#### [Task details]
Please output exactly the part of the records below that opens with the line containing "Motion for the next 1" and closes with the line containing "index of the", both lines included, and nothing else.

#### [Source material]

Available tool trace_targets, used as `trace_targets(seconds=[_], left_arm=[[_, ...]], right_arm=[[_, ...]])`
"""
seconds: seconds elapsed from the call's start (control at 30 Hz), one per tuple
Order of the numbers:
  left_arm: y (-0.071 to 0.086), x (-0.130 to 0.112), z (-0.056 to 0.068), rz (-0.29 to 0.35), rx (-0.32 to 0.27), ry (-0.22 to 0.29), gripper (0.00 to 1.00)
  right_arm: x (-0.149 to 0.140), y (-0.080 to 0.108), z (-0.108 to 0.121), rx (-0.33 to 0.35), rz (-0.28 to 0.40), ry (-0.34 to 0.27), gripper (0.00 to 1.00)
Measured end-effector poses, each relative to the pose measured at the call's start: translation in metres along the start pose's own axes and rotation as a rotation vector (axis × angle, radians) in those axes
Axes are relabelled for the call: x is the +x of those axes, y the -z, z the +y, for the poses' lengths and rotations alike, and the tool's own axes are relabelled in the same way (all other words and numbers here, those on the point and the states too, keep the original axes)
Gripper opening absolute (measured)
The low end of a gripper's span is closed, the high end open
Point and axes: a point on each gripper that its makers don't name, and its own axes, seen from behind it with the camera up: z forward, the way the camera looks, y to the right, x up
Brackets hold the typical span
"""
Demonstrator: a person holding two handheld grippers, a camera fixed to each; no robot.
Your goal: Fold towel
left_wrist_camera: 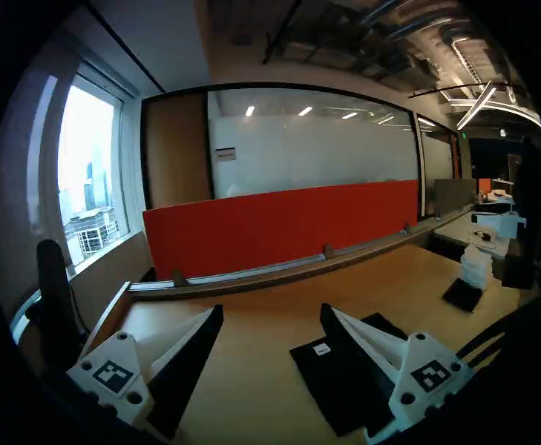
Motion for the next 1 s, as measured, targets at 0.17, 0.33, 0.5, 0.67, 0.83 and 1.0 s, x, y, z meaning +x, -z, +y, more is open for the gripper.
trace_targets(seconds=[0.17, 0.33, 0.5, 0.67, 0.83, 1.0], left_arm=[[-0.003, -0.015, 0.015, -0.052, -0.073, -0.007, 0.97], [-0.003, -0.027, 0.027, -0.085, -0.115, -0.011, 0.97], [-0.002, -0.037, 0.035, -0.106, -0.146, -0.009, 0.97], [-0.001, -0.052, 0.042, -0.137, -0.178, -0.007, 0.97], [-0.001, -0.066, 0.049, -0.155, -0.200, -0.014, 0.97], [0.000, -0.082, 0.056, -0.176, -0.215, -0.020, 0.97]], right_arm=[[-0.006, -0.001, -0.017, 0.077, -0.038, 0.000, 1.00], [-0.014, 0.000, -0.029, 0.127, -0.072, 0.000, 1.00], [-0.026, 0.002, -0.041, 0.174, -0.108, 0.023, 1.00], [-0.044, 0.005, -0.050, 0.216, -0.156, 0.045, 1.00], [-0.064, 0.008, -0.059, 0.252, -0.198, 0.061, 1.00], [-0.081, 0.008, -0.064, 0.271, -0.230, 0.069, 1.00]])
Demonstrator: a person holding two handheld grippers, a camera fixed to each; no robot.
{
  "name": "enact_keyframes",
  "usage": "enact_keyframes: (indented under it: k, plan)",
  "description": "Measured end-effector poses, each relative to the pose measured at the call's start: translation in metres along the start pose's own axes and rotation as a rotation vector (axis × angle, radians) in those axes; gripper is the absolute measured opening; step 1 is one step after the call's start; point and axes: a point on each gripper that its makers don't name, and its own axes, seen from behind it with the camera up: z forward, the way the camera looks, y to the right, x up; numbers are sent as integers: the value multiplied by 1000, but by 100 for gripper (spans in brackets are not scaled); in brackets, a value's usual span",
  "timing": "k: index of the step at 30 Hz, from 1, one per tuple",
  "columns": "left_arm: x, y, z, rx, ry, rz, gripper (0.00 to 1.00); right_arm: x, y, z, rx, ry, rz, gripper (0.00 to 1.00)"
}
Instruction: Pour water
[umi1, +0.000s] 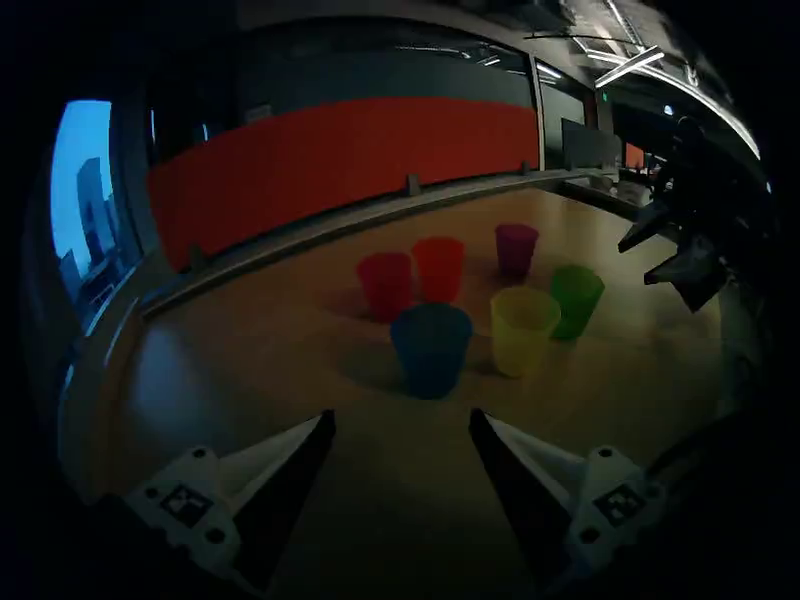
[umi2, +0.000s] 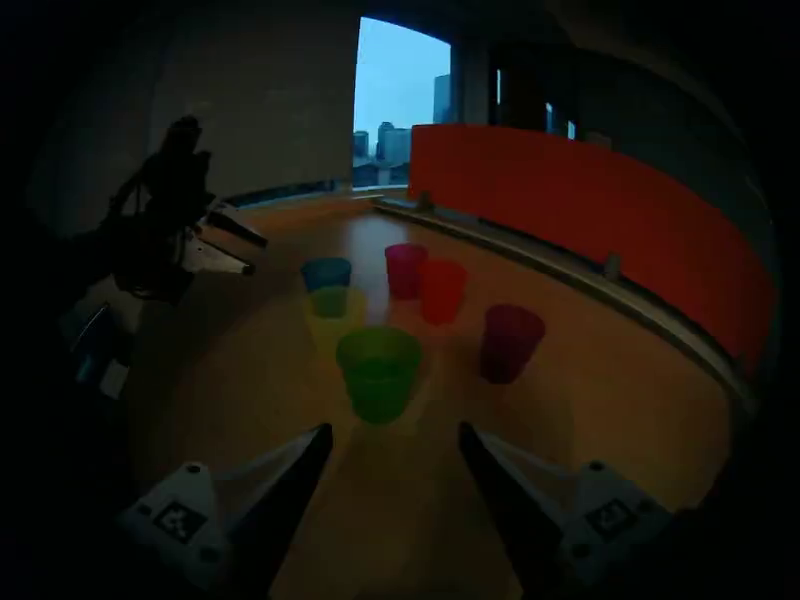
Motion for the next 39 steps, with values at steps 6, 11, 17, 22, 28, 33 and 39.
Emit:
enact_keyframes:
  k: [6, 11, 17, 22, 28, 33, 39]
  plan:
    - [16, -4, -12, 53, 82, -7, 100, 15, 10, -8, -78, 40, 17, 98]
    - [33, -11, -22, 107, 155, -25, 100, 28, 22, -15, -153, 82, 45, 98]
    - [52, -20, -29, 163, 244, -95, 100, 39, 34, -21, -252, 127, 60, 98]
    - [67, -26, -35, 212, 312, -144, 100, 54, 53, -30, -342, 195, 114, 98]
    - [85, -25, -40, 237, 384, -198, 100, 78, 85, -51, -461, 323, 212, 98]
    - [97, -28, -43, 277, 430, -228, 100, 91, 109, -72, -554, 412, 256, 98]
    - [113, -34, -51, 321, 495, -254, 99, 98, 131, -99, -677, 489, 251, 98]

#### [Result]
Motion for the next 1 s, as measured, targets at 0.17, 0.33, 0.5, 0.67, 0.83 and 1.0 s, x, y, z meaning +x, -z, +y, more is open for the gripper.
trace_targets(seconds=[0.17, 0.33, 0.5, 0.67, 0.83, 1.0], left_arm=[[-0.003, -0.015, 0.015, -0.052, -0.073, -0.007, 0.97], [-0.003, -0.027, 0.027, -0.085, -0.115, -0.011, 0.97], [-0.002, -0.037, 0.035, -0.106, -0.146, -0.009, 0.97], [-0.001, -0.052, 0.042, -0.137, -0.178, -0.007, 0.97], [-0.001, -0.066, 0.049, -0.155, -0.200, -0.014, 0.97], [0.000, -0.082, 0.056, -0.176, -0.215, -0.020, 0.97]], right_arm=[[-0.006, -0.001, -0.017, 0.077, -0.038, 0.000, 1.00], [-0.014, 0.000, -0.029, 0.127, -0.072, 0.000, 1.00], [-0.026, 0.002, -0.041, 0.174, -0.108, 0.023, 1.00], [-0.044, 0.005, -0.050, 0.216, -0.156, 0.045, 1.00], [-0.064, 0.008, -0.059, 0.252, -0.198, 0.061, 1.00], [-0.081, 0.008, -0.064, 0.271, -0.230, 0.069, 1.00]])
Demonstrator: a person holding two handheld grippers, a camera fixed to each; no robot.
{
  "name": "enact_keyframes",
  "usage": "enact_keyframes: (indented under it: k, plan)",
  "description": "Measured end-effector poses, each relative to the pose measured at the call's start: translation in metres along the start pose's own axes and rotation as a rotation vector (axis × angle, radians) in those axes; gripper is the absolute measured opening; step 1 is one step after the call's start; point and axes: a point on each gripper that its makers don't name, and its own axes, seen from behind it with the camera up: z forward, the way the camera looks, y to the right, x up; numbers are sent as integers: the value multiplied by 1000, but by 100 for gripper (spans in brackets are not scaled); in brackets, a value's usual span",
  "timing": "k: index of the step at 30 Hz, from 1, one per tuple",

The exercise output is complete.